No. 1 — December 23rd, 2009 at 5:57 am
Hi there! Found your site whilst googling an issue I am having. I read through this article and definitely picked up some great tips. However, I was wondering if you ever came across this particular issue:
Using a Xerox Documate 632 scanner with feed or glass scanning, I scan a series (or just one page) of horizontally aligned (i.e. landscape pages). These are basically Excel tables filled with text – addresses, names etc… The pages are read horizontally i.e. left to right.
Now the scanner does OCR at 300dpi. However it is OCR reading the page from top to bottom. In other words when I try and highlight text in the document it highlights in a downwards fashion, whereas the text should be highlighting as it reads – left to right.
Have you seen anything like this before? If so, do you have any recommendations to ensure the scan does OCR in the correct direction?
Any advice would be greatly appreciated.
Thanks!
No. 2 — December 31st, 2009 at 8:21 pm
Hi Sean,
The direction of copy/paste highlighting is all about how the PDF document is generated, and this is going to be a direct result of the OCR process.
The scanner typically generates TIFF or PDF with raw images (in your case 300dpi).
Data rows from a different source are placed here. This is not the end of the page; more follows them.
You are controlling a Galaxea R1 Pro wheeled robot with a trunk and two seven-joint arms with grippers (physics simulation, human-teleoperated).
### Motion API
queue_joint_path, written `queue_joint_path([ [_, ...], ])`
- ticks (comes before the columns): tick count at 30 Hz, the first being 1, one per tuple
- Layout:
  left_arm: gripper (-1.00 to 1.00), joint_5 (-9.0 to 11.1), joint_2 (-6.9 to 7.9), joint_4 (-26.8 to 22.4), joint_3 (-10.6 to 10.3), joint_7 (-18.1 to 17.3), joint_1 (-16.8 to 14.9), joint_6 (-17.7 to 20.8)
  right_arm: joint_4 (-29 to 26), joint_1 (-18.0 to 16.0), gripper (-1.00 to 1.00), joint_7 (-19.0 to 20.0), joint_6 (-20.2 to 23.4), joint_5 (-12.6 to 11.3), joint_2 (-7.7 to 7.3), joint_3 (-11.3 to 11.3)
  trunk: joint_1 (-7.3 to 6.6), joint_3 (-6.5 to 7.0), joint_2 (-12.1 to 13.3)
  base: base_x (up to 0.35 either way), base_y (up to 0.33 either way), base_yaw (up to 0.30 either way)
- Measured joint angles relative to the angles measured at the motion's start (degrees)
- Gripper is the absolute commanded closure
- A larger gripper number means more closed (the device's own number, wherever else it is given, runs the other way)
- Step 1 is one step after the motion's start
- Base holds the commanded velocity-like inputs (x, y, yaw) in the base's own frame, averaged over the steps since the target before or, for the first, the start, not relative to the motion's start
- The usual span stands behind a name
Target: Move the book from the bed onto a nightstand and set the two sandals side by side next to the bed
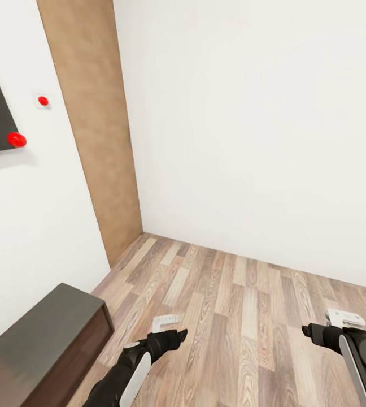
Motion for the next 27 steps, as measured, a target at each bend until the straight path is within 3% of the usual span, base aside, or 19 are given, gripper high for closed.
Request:
queue_joint_path([
  [8,-1.0,0.03,-0.01,0.74,-1.78,0.31,-0.03,-0.02,3.52,-0.47,-1.0,-0.18,-0.03,0.0,-0.11,-0.15,0.0,-0.31,0.0,0.325,-0.048,-0.246],
  [9,-1.0,0.03,-0.02,0.89,-2.18,0.38,-0.04,-0.04,6.0,-1.04,-1.0,-0.2,-0.26,-0.02,-0.24,-0.18,0.0,-0.35,0.0,0.33,-0.087,-0.246],
  [27,-1.0,-0.13,0.03,1.0,-2.58,0.57,-0.04,-0.06,8.75,-2.19,-1.0,-0.29,-3.46,-0.26,-0.33,-0.34,0.0,-1.05,0.0,0.331,-0.114,-0.246],
])
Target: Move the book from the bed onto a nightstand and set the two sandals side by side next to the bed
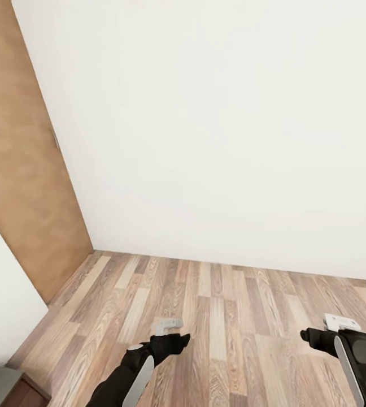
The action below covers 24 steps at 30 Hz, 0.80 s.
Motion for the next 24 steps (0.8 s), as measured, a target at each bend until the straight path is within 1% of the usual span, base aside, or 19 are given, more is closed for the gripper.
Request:
queue_joint_path([
  [13,-1.0,-0.16,0.02,0.0,-0.05,0.02,0.0,0.0,0.43,-0.09,-1.0,-0.01,-0.16,-0.01,-0.02,-0.03,0.0,-0.5,0.0,0.331,-0.13,-0.246],
  [17,-1.0,-0.16,0.18,-0.03,0.26,0.16,0.05,-0.05,1.78,-0.66,-1.0,-0.03,-0.16,0.0,-0.05,-0.07,0.0,-0.65,0.0,0.331,-0.125,-0.246],
  [19,-1.0,-0.13,0.41,-0.2,0.53,0.38,0.25,-0.09,3.57,-1.76,-1.0,-0.07,-0.16,0.01,-0.05,-0.08,0.0,-0.72,0.0,0.331,-0.073,-0.246],
  [20,-1.0,-0.13,0.91,-0.65,1.68,0.68,1.0,-0.11,7.55,-4.5,-1.0,-0.48,-0.17,-0.05,-0.04,-0.09,0.0,-0.76,0.0,0.331,-0.04,-0.246],
  [24,-1.0,-0.08,1.32,-1.1,4.0,0.87,1.94,-0.03,13.98,-9.08,-1.0,-2.1,-0.21,0.01,0.39,-0.07,0.0,-0.89,0.0,0.331,-0.023,-0.246],
])
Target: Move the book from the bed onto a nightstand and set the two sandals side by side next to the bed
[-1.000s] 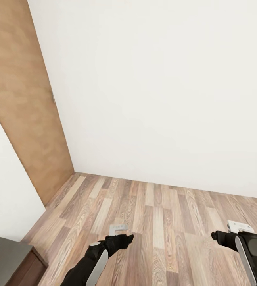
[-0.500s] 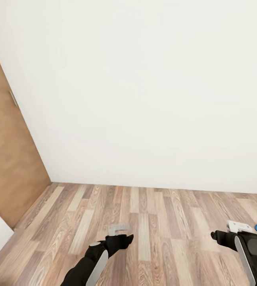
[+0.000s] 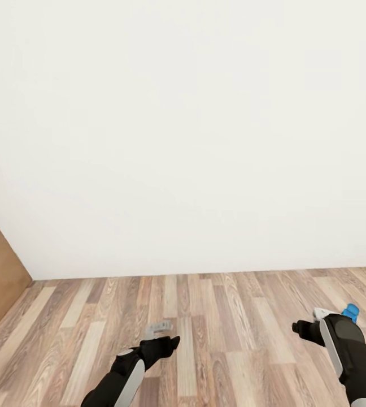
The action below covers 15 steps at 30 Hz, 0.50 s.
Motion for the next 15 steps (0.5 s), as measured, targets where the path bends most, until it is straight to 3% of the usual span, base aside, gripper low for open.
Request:
queue_joint_path([
  [1,-1.0,0.0,0.07,-0.06,0.54,0.04,0.24,0.03,1.41,-0.82,-1.0,-0.54,-0.04,0.05,0.08,0.0,0.0,-0.03,0.0,0.325,0.047,-0.246],
  [2,-1.0,-0.08,0.23,-0.23,2.98,0.43,1.04,0.2,5.62,-3.07,-1.0,-2.29,-1.03,-0.06,0.18,0.04,0.0,-0.06,0.0,0.321,0.065,-0.246],
  [6,-1.0,-0.19,0.32,-0.39,5.4,0.84,1.52,1.18,7.62,-5.64,-1.0,-3.02,-1.67,-0.33,0.14,0.05,0.0,-0.17,0.0,0.308,0.107,-0.246],
  [15,-1.0,-0.43,0.56,-0.4,7.2,1.09,1.81,2.6,9.17,-8.77,-1.0,-3.48,-2.02,-0.24,0.35,0.22,0.01,-0.43,0.0,0.277,0.18,-0.246],
])
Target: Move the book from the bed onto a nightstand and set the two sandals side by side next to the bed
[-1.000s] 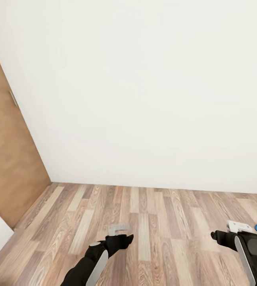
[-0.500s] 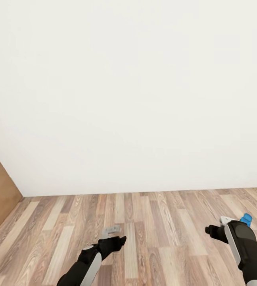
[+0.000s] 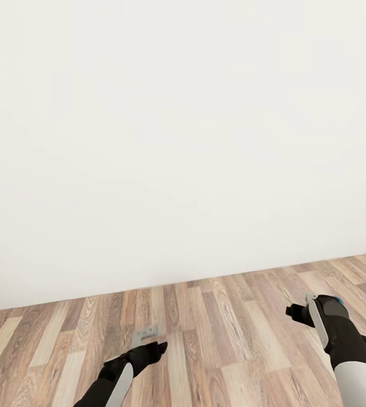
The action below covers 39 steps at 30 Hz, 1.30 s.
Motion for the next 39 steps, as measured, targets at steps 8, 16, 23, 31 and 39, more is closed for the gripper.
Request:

The OCR software then processes those PDF documents and generates new documents that have the text layered on top of the image.
This way, you still see the original image, while the text can be selected and copied.
Something in this process is not set correctly; the scanner and the OCR software are somehow out of sync. If I understand correctly, the invisible OCR text has been laid out incorrectly over the visible image, or possibly the text flow has been configured in a columnar fashion.
This is definitely a OCR software configuration issue.
Your scanner seems to be shipped with OmniPage Pro as well as Visioneer OneTouch with Kofax VRS. I’m not sure if the latter duo provides OCR, but OmniPage Pro definitely does so. Which of these products performs the OCR in your workflow?
It might be possible that there is a setting that configures how spreadsheets are treated, columnar or row flow. Perhaps it is as simple as telling OmniPage Pro to work in Spreadsheet mode (an option I see in the online docs).